09/12/2021 às 19h53min - Atualizada em 09/12/2021 às 19h53min

O reinado da intolerância

Marcar posição importa mais que sensatez

- Everaldo Barreto Moura é Pensador e professor de Filosofia
Filosofia na Veia
As fontes de informação são tão diversas que o cidadão comum, mediano, não tem mais referência de segurança da informação. Foto: Ilustração Web.


Estamos assistindo um retrocesso, na forma de encarar o mundo e o outro, que nos remete a tempos medievais.

A dialética, como entendimento pelo diálogo, “entre homens interessados em alcançar a verdade”, tem sido sucateada no Brasil e, em seu lugar, tem retornado o domínio da opinião “DOXA”.Embora o embate - opinião x conhecimento - esteja vencido a mais de dois mil anos, tomando como referência a era socrática e a celeuma entre filósofos e os sofistas, o povo brasileiro está imerso nesse retorno insensato.

A velocidade de trânsito da informação instituída pela internet, embora represente um grande progresso na vida humana, também proporciona grandes estragos. As fontes de informação são tão diversas que o cidadão comum, mediano, não tem mais referência de segurança da informação. 

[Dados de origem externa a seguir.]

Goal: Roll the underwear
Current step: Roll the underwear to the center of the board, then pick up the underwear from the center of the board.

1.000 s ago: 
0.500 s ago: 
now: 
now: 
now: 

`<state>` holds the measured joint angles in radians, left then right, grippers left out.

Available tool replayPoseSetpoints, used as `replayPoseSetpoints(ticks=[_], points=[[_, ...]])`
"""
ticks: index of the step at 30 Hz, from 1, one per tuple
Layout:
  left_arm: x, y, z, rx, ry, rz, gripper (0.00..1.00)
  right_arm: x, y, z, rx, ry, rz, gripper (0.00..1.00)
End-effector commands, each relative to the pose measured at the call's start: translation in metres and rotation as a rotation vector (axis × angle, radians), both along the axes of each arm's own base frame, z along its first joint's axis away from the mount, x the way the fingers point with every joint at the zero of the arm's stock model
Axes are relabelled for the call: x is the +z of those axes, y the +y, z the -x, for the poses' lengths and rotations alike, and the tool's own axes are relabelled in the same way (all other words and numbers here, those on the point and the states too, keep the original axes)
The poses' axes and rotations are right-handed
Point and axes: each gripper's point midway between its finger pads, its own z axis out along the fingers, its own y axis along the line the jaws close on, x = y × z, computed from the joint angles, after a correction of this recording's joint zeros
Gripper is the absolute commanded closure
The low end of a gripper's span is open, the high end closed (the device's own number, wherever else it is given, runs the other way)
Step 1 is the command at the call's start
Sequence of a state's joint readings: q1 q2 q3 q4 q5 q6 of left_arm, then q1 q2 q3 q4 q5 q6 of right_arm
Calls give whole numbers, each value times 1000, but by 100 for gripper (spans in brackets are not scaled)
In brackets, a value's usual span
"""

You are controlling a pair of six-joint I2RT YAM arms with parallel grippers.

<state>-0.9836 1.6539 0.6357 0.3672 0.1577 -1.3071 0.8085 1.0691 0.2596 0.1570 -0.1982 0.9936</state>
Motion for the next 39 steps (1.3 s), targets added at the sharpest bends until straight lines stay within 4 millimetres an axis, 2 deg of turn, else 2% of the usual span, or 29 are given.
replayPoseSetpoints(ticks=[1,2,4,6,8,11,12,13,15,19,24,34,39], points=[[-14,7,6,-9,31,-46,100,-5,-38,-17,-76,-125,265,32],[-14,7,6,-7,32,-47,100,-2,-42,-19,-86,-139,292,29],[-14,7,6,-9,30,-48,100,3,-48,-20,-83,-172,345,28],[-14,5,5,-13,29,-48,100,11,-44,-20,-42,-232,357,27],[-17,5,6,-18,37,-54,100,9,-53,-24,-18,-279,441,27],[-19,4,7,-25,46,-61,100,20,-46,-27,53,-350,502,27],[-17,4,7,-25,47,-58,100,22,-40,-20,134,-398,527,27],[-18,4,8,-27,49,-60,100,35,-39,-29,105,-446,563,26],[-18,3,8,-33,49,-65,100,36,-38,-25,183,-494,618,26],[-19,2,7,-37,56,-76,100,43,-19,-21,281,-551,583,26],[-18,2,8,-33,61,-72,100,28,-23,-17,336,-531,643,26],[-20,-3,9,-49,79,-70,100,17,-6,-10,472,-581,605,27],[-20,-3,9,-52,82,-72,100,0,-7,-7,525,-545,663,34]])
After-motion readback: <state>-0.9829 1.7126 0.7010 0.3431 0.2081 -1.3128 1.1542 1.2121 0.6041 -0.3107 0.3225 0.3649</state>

Esta chega até a ele por meio de vários canais, não obrigatoriamente oficiais, muitas vezes são confundidas, até mesmo as redes sociais, como fontes de “informação segura”.
Somando-se a isto as reviravoltas da política, com os “sofistas modernos” assumindo o poder, a coisa piora muito. O “convencimento da verdade” se dá por construção completamente descompromissada com argumentos, eivada de pré-juízos e pré-conceitos, chegando mesmo a descredenciar a educação e busca do conhecimento, como temos visto nos ataques de fundamentalistas à profissionais da educação, especialmente explícitos em Vitória,protagonizado por agentes públicos com invasão de salas de aula, exposição de professores e suas didáticas, etc.

Nessa inversão de valores a propriedade sobre o assunto fica em segundo plano, a todas as questões se põe fundamentos outros, que não os próprios da área, valendo-se sempre da ideologia e da opinião contrapondo o conhecimento, a ciência e até o bom senso.

Os estragos dessa conjuntura anômala são tão perversos que no âmbito da saúde custou inúmeras vidas, da educação um retrocesso enorme que aumentou muito o abismo já existente entre as classes sociais e nas relações humanas provocou um embrutecimento do diálogo que resultou na intolerância a qualquer nuance de diferença.

Retomar a evolução da mentalidade de nossa gente, no sentido de melhorar a visão da alma coletiva, ou seja, do ossoethos, para além das visões de casta em suas opiniões, precisa de um esforço bem estruturado, mas temo que só poderá ser efetivo pós a derrubada do atual governo e ainda assim, precisará ser seguida de uma faxina ideológica, que recoloque no lugar as instituições e seus fundamentais papéis sociais, para a promoção da vida com a liberdade a que o ser humano é condenado.

Desconstruir o reinado da intolerância e reestabelecer a sensatez no convívio social com a diversidade própria dos humanos, reestabelecer a prevalência do conhecimento para base das opiniõese atitudese respeitar a evolução do pensamento humano precisa voltar a ser o percurso natural de nossa sociedade.